Fundamentalmente, estos actos no solo dan testimonio de un altruismo universal, abstraído de la identidad. En muchos casos, surgieron de identidades grupales y tradiciones morales profundamente arraigadas. Las afiliaciones culturales, religiosas y nacionales no impidieron que estos individuos actuaran en nombre de otros. A menudo, proporcionaron el lenguaje moral y el sentido de responsabilidad que posibilitaron dicha acción. Por lo tanto, la preocupación universal y la identidad particular no se oponen. Coexisten, y las historias específicas no sirven como barreras para la acción moral, sino como fuentes de las que puede surgir.

Eso es precisamente lo que figuras como Nick Fuentes y quienes comparten su visión del mundo no logran explicar. Su política se basa en una visión rígida de la identidad como un marco cerrado, que no deja espacio para la acción moral que trascienda sus límites prescritos. El horroroso atentado en Bondi Beach, y la valentía de Ahmed Al Ahmed en él, nos recuerdan que la acción moral a menudo no surge del abandono de la identidad ni de aferrarse a ella defensivamente, sino de habitarla plenamente, permaneciendo abierto a los demás.

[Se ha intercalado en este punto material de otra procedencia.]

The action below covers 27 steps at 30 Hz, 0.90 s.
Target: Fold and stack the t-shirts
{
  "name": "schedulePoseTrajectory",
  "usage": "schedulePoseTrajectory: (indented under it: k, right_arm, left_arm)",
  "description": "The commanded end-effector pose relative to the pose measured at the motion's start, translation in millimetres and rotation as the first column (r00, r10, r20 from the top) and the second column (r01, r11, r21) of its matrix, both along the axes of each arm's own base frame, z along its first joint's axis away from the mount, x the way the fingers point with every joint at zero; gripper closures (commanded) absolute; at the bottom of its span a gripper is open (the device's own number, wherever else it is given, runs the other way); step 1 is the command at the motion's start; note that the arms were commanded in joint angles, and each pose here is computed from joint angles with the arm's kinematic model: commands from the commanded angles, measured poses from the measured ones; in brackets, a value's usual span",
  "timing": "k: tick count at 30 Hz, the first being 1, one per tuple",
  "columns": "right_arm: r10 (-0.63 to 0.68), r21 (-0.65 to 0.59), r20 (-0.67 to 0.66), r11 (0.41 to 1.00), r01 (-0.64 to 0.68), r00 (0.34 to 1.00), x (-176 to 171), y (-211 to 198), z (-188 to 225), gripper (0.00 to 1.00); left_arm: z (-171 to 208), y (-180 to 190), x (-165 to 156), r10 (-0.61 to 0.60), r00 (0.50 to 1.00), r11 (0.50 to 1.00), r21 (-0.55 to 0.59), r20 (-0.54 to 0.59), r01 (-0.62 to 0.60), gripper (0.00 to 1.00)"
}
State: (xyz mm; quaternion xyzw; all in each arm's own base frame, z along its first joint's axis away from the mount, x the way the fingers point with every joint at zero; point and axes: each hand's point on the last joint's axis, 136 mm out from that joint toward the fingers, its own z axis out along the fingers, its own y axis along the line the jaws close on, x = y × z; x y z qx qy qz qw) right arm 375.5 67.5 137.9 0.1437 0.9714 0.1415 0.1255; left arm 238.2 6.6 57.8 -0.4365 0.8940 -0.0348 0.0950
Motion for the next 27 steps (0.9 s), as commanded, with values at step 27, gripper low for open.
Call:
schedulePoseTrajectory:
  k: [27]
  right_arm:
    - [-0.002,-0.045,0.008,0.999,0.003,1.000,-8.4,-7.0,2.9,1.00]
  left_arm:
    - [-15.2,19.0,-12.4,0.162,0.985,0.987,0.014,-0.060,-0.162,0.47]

En una era marcada por el clickbait, los algoritmos y la simplificación implacable, tal complejidad moral es difícil de sostener. Los argumentos políticos premian los bandos y los eslóganes. Pero el comportamiento real de personas como Ahmed Al Ahmed escapa a las categorías simplificadas de internet y apunta, en cambio, a una forma de conducta más rica, una que puede llamarse, simplemente, humanidad.